• _Directions for this task_
Give back every entry precisely as written, without any of the images.

• _Source material_
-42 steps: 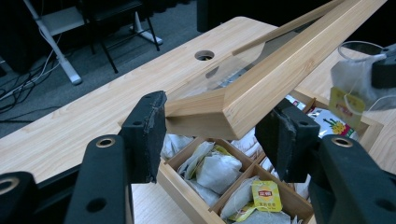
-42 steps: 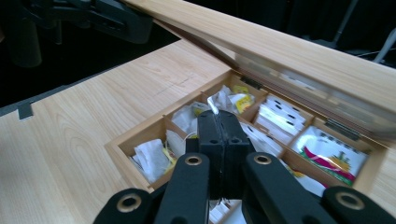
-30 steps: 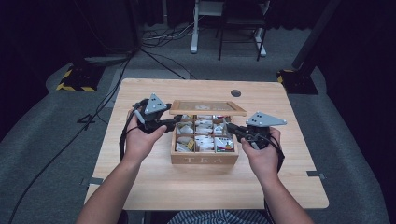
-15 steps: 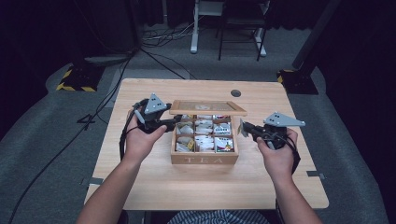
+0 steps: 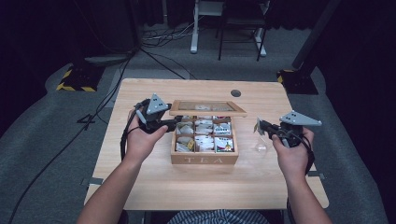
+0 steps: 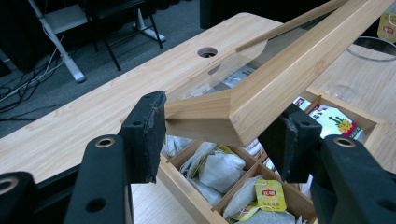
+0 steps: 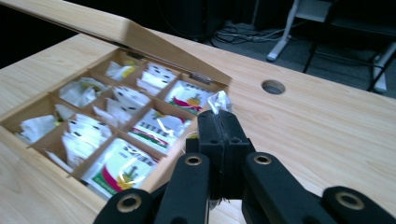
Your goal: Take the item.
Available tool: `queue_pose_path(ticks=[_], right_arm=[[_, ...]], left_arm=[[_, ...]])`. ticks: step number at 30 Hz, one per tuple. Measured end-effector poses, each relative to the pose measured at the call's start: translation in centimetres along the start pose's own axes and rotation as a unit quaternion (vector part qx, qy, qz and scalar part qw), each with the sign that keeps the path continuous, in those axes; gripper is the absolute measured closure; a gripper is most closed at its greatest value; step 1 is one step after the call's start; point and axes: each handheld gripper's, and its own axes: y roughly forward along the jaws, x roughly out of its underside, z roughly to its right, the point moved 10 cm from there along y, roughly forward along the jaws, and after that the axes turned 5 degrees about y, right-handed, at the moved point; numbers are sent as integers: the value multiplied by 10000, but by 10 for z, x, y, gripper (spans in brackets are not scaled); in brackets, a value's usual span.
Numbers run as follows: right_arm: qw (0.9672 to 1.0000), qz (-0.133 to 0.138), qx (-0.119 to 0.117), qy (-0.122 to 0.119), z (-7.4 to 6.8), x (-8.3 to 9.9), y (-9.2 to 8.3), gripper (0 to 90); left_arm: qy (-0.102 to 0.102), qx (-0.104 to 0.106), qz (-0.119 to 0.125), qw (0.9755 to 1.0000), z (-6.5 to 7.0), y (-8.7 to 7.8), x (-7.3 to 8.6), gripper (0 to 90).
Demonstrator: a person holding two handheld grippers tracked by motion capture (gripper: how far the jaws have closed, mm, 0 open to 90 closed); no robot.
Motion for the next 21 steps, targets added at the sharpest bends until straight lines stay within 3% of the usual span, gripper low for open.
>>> queue_pose_path(ticks=[12, 21], right_arm=[[9988, -175, 397, 237, 39, 20, 0, 900], [9974, -356, 517, 349, 54, 34, 10, 900]], left_arm=[[18, -27, 2, 10000, 0, 0, 0, 436], [18, -25, 2, 10000, 0, 0, 0, 436]])
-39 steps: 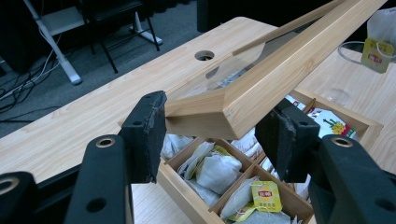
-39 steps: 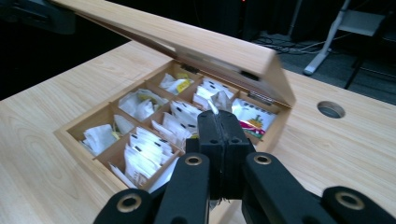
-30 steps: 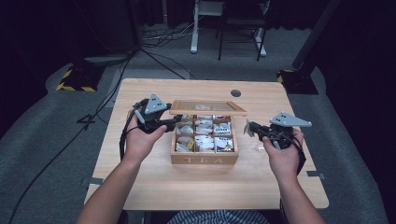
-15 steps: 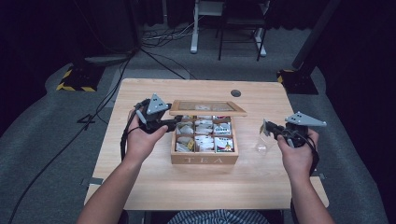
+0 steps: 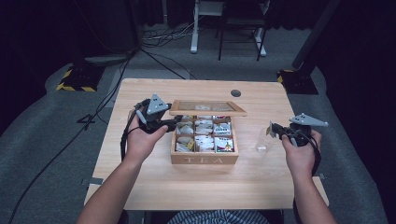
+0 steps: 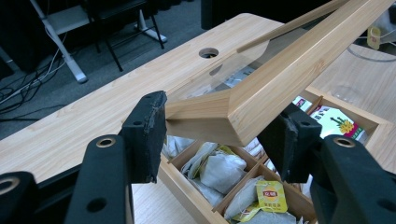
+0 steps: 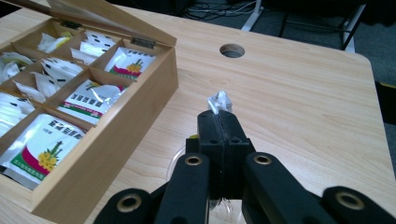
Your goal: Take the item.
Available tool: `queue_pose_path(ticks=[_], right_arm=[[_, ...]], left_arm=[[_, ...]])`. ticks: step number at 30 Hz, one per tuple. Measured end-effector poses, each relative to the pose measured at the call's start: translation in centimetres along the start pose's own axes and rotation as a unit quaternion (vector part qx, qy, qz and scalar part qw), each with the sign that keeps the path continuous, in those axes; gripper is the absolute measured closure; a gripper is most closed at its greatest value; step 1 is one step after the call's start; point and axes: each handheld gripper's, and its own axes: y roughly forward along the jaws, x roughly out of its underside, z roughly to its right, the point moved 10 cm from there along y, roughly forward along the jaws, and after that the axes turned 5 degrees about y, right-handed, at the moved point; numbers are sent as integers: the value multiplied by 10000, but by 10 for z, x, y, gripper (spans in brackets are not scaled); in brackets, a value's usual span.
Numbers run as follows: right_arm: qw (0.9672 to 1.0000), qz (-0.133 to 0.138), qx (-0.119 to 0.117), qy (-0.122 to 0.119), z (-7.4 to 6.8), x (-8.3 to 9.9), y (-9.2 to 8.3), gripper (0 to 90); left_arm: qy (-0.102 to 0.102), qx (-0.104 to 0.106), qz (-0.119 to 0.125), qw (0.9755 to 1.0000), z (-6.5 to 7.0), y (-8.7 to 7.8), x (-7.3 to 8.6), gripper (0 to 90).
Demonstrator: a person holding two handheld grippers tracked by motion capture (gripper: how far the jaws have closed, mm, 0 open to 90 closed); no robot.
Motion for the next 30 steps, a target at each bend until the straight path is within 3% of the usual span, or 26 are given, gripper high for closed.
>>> queue_pose_path(ticks=[16, 23, 30], right_arm=[[9997, -211, 0, 132, 4, 22, 11, 892], [9994, -248, -29, 246, 4, 28, 13, 769], [9995, -189, 69, 248, 9, 23, 9, 674]], left_arm=[[15, -3, -12, 10000, 0, 0, 0, 436], [36, -8, -12, 10000, 0, 0, 0, 435], [33, -2, -14, 10000, 0, 0, 0, 435]])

• _Answer section_
-42 steps: 
-42 steps: 
-30 steps: 
-15 steps: 
+0 steps: 
+0 steps: 
+0 steps: 
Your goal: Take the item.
Available tool: `queue_pose_path(ticks=[_], right_arm=[[_, ...]], left_arm=[[_, ...]])`. ticks: step number at 30 Hz, one per tuple. Measured end-effector poses, each relative to the pose measured at the call's start: translation in centimetres along the start pose's own axes and rotation as a unit quaternion (vector part qx, qy, qz and scalar part qw), each with the sign that keeps the path continuous, in those axes; gripper is the absolute measured closure; a gripper is most closed at its greatest value; step 1 is one step after the call's start; point and axes: each handheld gripper's, and its own axes: y roughly forward along the jaws, x roughly out of its underside, z roughly to its right, the point moved 10 cm from there along y, roughly forward along the jaws, and after that the axes turned 5 degrees about y, right-handed, at the moved point; numbers are sent as integers: the value multiplied by 10000, but by 10 for z, x, y, gripper (spans in brackets are not scaled); in brackets, a value's usual span.
Numbers run as follows: right_arm: qw (0.9672 to 1.0000), qz (-0.133 to 0.138), qx (-0.119 to 0.117), qy (-0.122 to 0.119), z (-7.4 to 6.8), x (-8.3 to 9.9), y (-9.2 to 8.3), gripper (0 to 90); left_arm: qy (-0.102 to 0.102), qx (-0.104 to 0.106), qz (-0.119 to 0.125), qw (0.9755 to 1.0000), z (-6.5 to 7.0), y (-8.7 to 7.8), x (-7.3 to 8.6), gripper (0 to 90).
Demonstrator: a person holding two handheld grippers tracked by motion capture (gripper: how far the jaws have closed, mm, 0 open to 90 closed); no robot.
Motion for the next 21 steps, targets added at the sharpest bends until straight lines stay within 3% of the usual span, gripper low for open.
>>> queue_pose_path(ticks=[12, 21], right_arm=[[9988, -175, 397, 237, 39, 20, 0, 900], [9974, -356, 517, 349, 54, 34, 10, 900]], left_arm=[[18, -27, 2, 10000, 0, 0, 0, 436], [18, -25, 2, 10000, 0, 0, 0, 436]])
-39 steps: 
-39 steps: 
-30 steps: 
-15 steps: 
+0 steps: 
+0 steps: 
+0 steps: 
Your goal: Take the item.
Available tool: `queue_pose_path(ticks=[_], right_arm=[[_, ...]], left_arm=[[_, ...]])`. ticks: step number at 30 Hz, one per tuple. Measured end-effector poses, each relative to the pose measured at the call's start: translation in centimetres along the start pose's own axes and rotation as a unit quaternion (vector part qx, qy, qz and scalar part qw), each with the sign that keeps the path continuous, in those axes; gripper is the absolute measured closure; a gripper is most closed at its greatest value; step 1 is one step after the call's start; point and axes: each handheld gripper's, and its own axes: y roughly forward along the jaws, x roughly out of its underside, z roughly to its right, the point moved 10 cm from there along y, roughly forward along the jaws, and after that the axes turned 5 degrees about y, right-handed, at the moved point; numbers are sent as integers: the value multiplied by 10000, but by 10 for z, x, y, gripper (spans in brackets are not scaled); in brackets, a value's usual span.
Numbers run as follows: right_arm: qw (0.9672 to 1.0000), qz (-0.133 to 0.138), qx (-0.119 to 0.117), qy (-0.122 to 0.119), z (-7.4 to 6.8), x (-8.3 to 9.9), y (-9.2 to 8.3), gripper (0 to 90); left_arm: qy (-0.102 to 0.102), qx (-0.104 to 0.106), qz (-0.119 to 0.125), qw (0.9755 to 1.0000), z (-6.5 to 7.0), y (-8.7 to 7.8), x (-7.3 to 8.6), gripper (0 to 90).
Demonstrator: a person holding two handheld grippers tracked by motion capture (gripper: how far the jaws have closed, mm, 0 open to 90 closed); no robot.
Motion for the next 30 steps, a target at each bend until the straight path is within 3% of the usual span, or 26 are given, gripper high for closed.
>>> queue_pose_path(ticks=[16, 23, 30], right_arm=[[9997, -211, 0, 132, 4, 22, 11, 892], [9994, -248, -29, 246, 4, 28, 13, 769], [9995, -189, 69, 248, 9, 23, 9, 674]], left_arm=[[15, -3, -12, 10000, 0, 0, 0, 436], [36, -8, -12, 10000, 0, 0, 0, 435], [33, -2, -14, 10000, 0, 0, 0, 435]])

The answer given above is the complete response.